The thread on operators as first-class citizens keeps getting vague ideas about assignment overloading that wouldn't actually work, or don't even make sense. I think it's worth writing down the simplest design that would actually work, so people can see why it's not a good idea (or explain why they think it would be anyway).
in pseudocode, just as x += y means this:
xval = globals()['x'] try: result = xval.__iadd__(y) except AttributeError: result = xval.__add__(y) globals()['x'] = result
… x = y would mean this:
xval = globals()['x'] result = xval.__iassign__(y)
except (LookupErrorr, AttributeError): result = y globals()['x'] = result
If you don't understand why this would work or why it wouldn't be a great idea (or want to nitpick details), read on; otherwise, you can skip the rest of this message.
First, why is there even a problem? Because Python doesn't even have "variables" in the same sense that languages like C++ that allow assignment overloading do.
In C++, a variable is an "lvalue", a location with identity and type, and an object is just a value that lives in a location. So assignment is an operation on variables: x = 2 is the same as XClass::operator=(&x, y).
In Python, an object is a value that lives wherever it wants, with identity and type, and a variable is just a name that can be bound to a value in a namespace. So assignment is an operation on namespaces, not on variables: x = 2 is the same as dict.__settem__(globals(), 'x', 2).
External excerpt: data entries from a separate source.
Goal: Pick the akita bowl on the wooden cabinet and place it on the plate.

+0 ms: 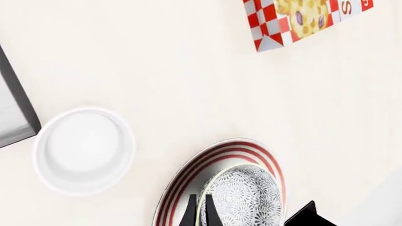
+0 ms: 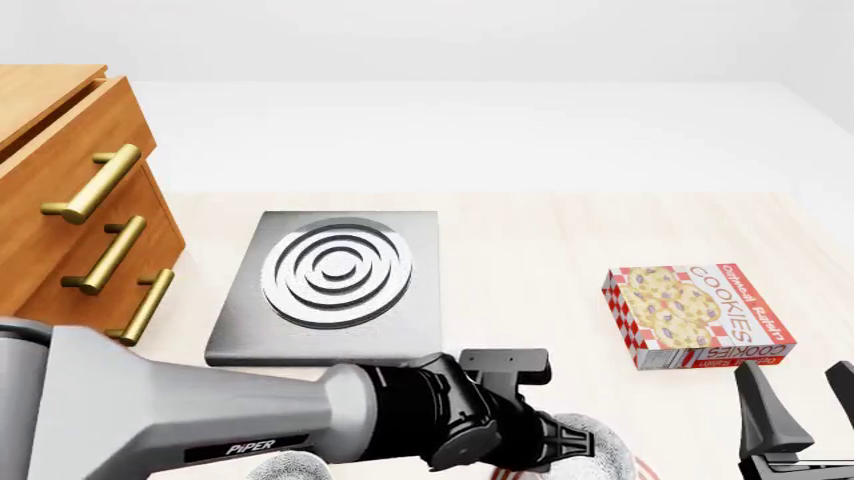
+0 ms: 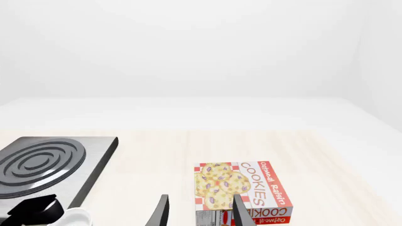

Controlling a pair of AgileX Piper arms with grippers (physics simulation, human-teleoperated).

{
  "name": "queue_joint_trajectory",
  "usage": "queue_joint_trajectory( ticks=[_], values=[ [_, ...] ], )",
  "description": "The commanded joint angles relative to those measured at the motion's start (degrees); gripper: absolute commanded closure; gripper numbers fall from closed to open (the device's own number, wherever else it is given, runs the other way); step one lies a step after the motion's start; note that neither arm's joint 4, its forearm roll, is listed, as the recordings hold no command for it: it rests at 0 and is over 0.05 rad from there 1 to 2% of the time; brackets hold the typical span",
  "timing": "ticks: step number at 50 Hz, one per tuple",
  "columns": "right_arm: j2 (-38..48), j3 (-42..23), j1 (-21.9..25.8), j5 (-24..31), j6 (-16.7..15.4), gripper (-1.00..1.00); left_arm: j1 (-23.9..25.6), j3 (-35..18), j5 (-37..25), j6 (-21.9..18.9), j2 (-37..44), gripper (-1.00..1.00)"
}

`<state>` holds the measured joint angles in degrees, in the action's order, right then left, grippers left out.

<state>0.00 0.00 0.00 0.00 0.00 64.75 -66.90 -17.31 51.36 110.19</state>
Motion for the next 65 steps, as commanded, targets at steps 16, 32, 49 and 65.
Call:
queue_joint_trajectory(
  ticks=[16,32,49,65],
  values=[
    [0.0,0.0,0.0,0.0,0.0,-1.00,5.7,-0.7,-0.7,0.4,0.4,-1.00],
    [0.0,0.0,0.0,0.0,0.0,-1.00,5.2,-1.2,-3.8,-1.3,-2.5,-1.00],
    [0.0,0.0,0.0,0.0,0.0,-1.00,1.3,-3.6,-10.0,-6.5,-6.2,-1.00],
    [0.0,0.0,0.0,0.0,0.0,-1.00,-0.3,-3.7,-12.9,-8.7,-9.4,-1.00]
  ],
)
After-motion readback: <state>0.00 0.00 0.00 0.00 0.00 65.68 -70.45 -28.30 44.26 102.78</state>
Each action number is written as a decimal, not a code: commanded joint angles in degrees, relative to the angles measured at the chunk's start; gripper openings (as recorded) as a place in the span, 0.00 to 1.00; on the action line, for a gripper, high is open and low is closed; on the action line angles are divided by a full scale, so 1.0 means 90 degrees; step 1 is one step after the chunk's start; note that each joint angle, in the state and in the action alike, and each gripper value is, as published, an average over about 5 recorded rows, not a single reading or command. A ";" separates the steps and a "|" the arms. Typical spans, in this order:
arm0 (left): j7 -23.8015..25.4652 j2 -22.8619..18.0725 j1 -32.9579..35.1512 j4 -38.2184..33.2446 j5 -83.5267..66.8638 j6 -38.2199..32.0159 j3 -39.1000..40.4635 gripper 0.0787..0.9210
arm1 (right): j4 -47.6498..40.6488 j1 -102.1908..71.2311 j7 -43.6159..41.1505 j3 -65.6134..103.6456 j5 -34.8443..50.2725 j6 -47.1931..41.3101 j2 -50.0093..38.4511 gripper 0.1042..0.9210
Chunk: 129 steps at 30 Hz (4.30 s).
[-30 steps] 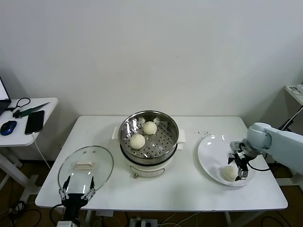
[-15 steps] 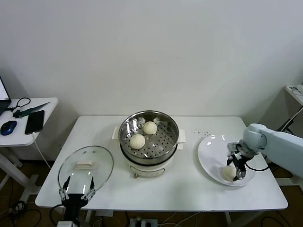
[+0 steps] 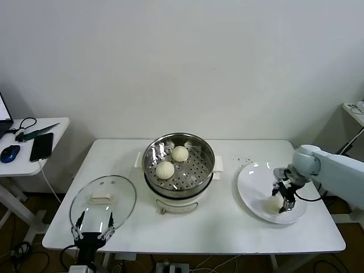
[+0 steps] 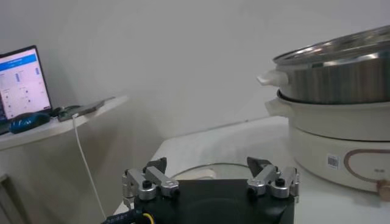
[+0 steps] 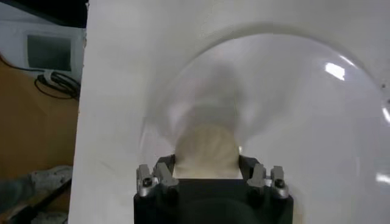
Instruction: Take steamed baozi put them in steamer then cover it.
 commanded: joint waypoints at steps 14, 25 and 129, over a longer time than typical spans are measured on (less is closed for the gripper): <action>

The same thing is true for more complicated assignments. For example, a.x = 2 is just an operation on a's namespace instead of the global namespace: type(a).__setattr__(a, 'x', 2). Likewise, a.b['x'] = 2 is type(a.b).__setitem__(a.b, 'x', 2), And so on,
But Python allows overloading augmented assignment. How does that work? There's a perfectly normal namespace lookup at the start and namespace store at the end—but in between, the existing value of the target gets to specify the value being assigned.
Immutable types like int don't define __iadd__, and __add__ creates and returns a new object. So, x += y ends up the same as x = x + y.
But mutable types like list define an __iadd__ that mutates self in-place and then returns self, so x gets harmlessly rebound to the same object it was already bound to. So x += y ends up the same as x.extend(y); x = x.
The exact same technique would work for overloading normal assignment. The only difference is that x += y is illegal if x is unbound, while x = y obviously has to be legal (and mean there is no value to intercept the assignment). So, the fallback happens when xval doesn't define __iassign__, but also when x isn't bound at all.
So, for immutable types like eint, and almost all mutable types like list—and when x is unbound—x = y does the same thing it always did.
But special types that want to act like transparent mutable handles define an __iassign__ that mutates self in place and returns self, so x gets harmlessly rebound to the same object. So x = y ends up the same as, say, x.set_target(y); x = x.
This all works the same if the variables are local rather than global, or for more complicated targets like attribution or subscription, and even for target lists; the intercept still happens the same way, between the (more complicated) lookup and storage steps.
Now, why is this a bad idea?
First, the benefit of __iassign__ is a lot smaller than __iadd__. A sizable fraction of "x += y" statements are for mutable "x" values, but only a rare handful of "x = y" statements would be for special handle "x" values. Even the same cost for a much smaller benefit would be a much harder sell.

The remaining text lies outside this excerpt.